* Directions for this task: When the data below is printed, every line must match exactly and the images must be absent.

*** Available data ***

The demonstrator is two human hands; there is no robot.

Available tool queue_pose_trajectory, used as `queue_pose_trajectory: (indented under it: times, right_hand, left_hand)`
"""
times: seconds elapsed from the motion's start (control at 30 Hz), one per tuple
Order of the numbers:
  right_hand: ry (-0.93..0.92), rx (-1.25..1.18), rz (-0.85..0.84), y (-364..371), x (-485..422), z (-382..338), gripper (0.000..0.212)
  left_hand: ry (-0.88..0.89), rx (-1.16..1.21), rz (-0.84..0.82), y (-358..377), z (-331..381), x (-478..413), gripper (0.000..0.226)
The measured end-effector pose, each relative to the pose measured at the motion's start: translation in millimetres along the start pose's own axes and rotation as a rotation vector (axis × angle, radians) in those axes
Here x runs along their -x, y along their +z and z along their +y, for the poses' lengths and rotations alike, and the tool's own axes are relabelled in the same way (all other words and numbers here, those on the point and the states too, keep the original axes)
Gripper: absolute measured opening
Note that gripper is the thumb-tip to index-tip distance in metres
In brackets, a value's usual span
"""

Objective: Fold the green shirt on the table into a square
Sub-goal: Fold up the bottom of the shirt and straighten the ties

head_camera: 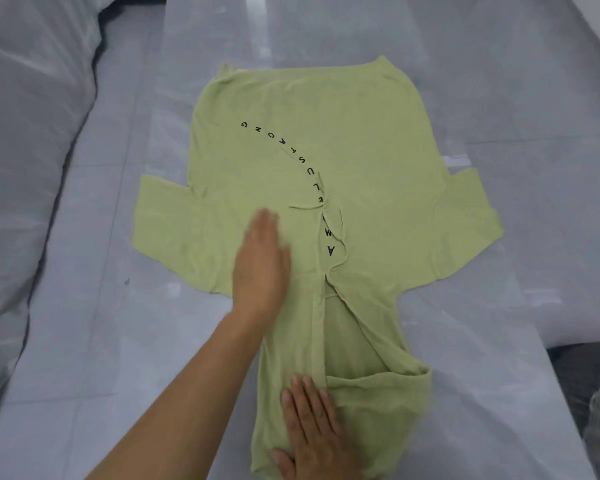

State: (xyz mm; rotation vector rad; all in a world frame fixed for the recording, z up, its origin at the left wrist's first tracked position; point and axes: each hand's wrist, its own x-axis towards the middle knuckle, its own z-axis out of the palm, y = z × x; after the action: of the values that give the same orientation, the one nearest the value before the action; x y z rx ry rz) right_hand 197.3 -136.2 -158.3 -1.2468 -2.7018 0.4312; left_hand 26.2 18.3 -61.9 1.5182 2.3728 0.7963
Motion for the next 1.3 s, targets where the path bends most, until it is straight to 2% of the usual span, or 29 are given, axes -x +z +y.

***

* Completed task:
The demonstrator is two human hands; there is no robot.

Available tool queue_pose_trajectory, used as `queue_pose_trajectory: (indented under it: times, right_hand, left_hand)`
"""
times: seconds elapsed from the motion's start (control at 30 Hz), one per tuple
Order of the numbers:
  right_hand: ry (-0.93..0.92), rx (-1.25..1.18), rz (-0.85..0.84), y (-364..371), x (-485..422), z (-382..338), gripper (0.000..0.212)
  left_hand: ry (-0.88..0.89), rx (-1.16..1.21), rz (-0.84..0.82), y (-358..377), z (-331..381), x (-478..413), gripper (0.000..0.226)
The measured end-effector pose, each relative to the pose measured at the motion's start: translation in millimetres along the start pose's own axes and rotation as a rotation vector (axis × angle, radians) in those axes
Here x runs along their -x, y along their +z and z along their +y, for the poses' lengths and rotations alike, and the tool's own axes are relabelled in the same way (all other words and numbers here, those on the point and the states too, keep the original axes)
Gripper: absolute measured opening
Note that gripper is the thumb-tip to index-tip distance in metres
In brackets, a value's usual span
"""

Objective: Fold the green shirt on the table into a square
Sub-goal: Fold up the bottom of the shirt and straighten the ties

head_camera: 

State: (xyz mm; rotation vector rad; all in a world frame fixed for the recording, z up, its origin at the left wrist's first tracked position; point and axes: each hand's wrist, its own x-axis towards the middle knuckle, its own z-axis out of the palm, y = z × x; after the action: of the values that give the same orientation, the one nearest the value before the action; x y z rx ry rz) right_hand 197.3 -136.2 -158.3 -1.2468 -2.7018 0.4312; left_hand 26.2 18.3 -61.9 1.5182 2.3728 0.7963
Motion for the next 1.3 s, targets where the path bends most, until it is straight to 2% of the usual span, or 29 are given, axes -x +z +y.

This exercise has now been finished.